WORK ORDER: What is needed is the exact text of each line in the listing below from the one with "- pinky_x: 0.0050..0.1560" up to and including the one with "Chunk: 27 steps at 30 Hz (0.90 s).", and no pictures.

RECORDED DATA:
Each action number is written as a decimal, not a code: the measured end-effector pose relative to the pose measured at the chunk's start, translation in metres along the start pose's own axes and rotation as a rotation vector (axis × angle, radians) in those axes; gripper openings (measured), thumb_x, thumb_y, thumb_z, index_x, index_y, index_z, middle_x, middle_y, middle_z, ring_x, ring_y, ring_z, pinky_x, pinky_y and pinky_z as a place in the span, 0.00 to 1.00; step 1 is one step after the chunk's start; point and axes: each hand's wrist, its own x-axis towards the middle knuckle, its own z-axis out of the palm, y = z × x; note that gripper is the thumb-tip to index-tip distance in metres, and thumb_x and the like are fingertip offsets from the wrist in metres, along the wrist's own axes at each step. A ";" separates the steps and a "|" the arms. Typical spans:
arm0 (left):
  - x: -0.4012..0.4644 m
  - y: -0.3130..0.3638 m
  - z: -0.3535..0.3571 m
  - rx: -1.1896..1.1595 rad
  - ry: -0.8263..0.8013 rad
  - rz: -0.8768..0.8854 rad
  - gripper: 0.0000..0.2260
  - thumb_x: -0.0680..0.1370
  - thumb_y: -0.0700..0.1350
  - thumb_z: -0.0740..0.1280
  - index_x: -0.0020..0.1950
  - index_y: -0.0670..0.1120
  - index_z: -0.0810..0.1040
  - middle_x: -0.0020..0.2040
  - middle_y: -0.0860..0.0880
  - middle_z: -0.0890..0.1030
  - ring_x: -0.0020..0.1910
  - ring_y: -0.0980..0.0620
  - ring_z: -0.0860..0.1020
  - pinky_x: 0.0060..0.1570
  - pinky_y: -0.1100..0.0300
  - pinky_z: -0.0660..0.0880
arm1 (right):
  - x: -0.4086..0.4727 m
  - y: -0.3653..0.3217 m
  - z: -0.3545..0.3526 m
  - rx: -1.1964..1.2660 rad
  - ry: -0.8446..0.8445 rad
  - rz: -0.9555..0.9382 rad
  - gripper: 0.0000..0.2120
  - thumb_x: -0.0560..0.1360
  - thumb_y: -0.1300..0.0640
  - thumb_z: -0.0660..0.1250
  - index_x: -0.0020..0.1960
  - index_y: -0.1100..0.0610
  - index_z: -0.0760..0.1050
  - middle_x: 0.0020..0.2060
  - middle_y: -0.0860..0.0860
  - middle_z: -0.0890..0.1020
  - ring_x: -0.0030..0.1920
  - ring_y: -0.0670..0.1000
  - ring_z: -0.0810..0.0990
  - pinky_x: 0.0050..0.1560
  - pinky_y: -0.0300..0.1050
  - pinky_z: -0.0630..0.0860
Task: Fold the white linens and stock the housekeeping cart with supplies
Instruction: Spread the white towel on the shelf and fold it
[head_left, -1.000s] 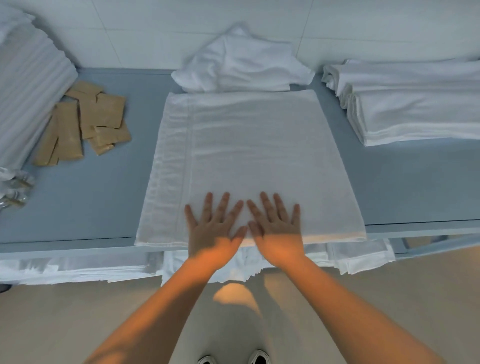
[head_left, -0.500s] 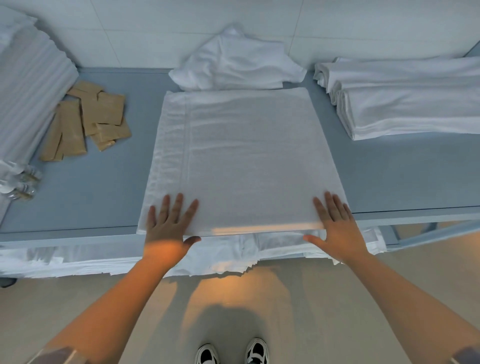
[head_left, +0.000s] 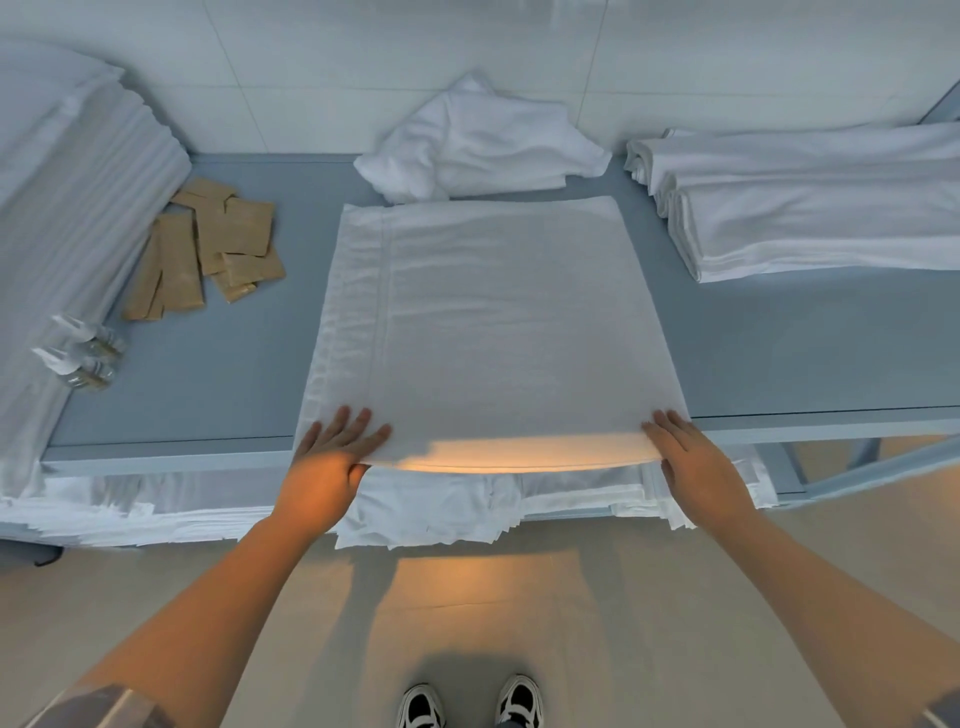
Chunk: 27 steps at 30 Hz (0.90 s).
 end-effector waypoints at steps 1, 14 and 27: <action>-0.004 0.000 -0.004 -0.037 0.026 0.007 0.18 0.79 0.40 0.62 0.68 0.49 0.75 0.71 0.47 0.70 0.74 0.45 0.63 0.72 0.47 0.58 | -0.004 -0.002 -0.003 0.036 -0.008 0.056 0.23 0.70 0.75 0.65 0.63 0.64 0.75 0.63 0.61 0.76 0.64 0.64 0.75 0.59 0.62 0.75; -0.053 0.037 -0.087 0.052 0.463 -0.075 0.08 0.80 0.49 0.65 0.43 0.47 0.78 0.32 0.52 0.76 0.32 0.47 0.74 0.26 0.59 0.64 | -0.045 -0.039 -0.087 0.319 0.414 0.307 0.08 0.78 0.66 0.62 0.55 0.62 0.77 0.48 0.55 0.82 0.47 0.59 0.79 0.48 0.48 0.73; -0.065 0.059 -0.152 0.228 0.698 0.135 0.26 0.82 0.60 0.50 0.37 0.45 0.76 0.28 0.49 0.74 0.24 0.45 0.72 0.24 0.61 0.60 | -0.020 -0.026 -0.153 0.471 0.596 0.328 0.10 0.78 0.53 0.57 0.53 0.57 0.73 0.42 0.50 0.76 0.41 0.53 0.71 0.43 0.45 0.65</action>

SOLUTION FOR THIS PROBLEM:
  - pinky_x: 0.0050..0.1560
  - pinky_y: -0.0300..0.1050
  - pinky_z: -0.0630..0.0860
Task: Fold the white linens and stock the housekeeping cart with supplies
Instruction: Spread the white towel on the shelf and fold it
[head_left, -1.000s] 
[head_left, -0.500s] 
[head_left, +0.000s] 
Chunk: 27 steps at 30 Hz (0.90 s).

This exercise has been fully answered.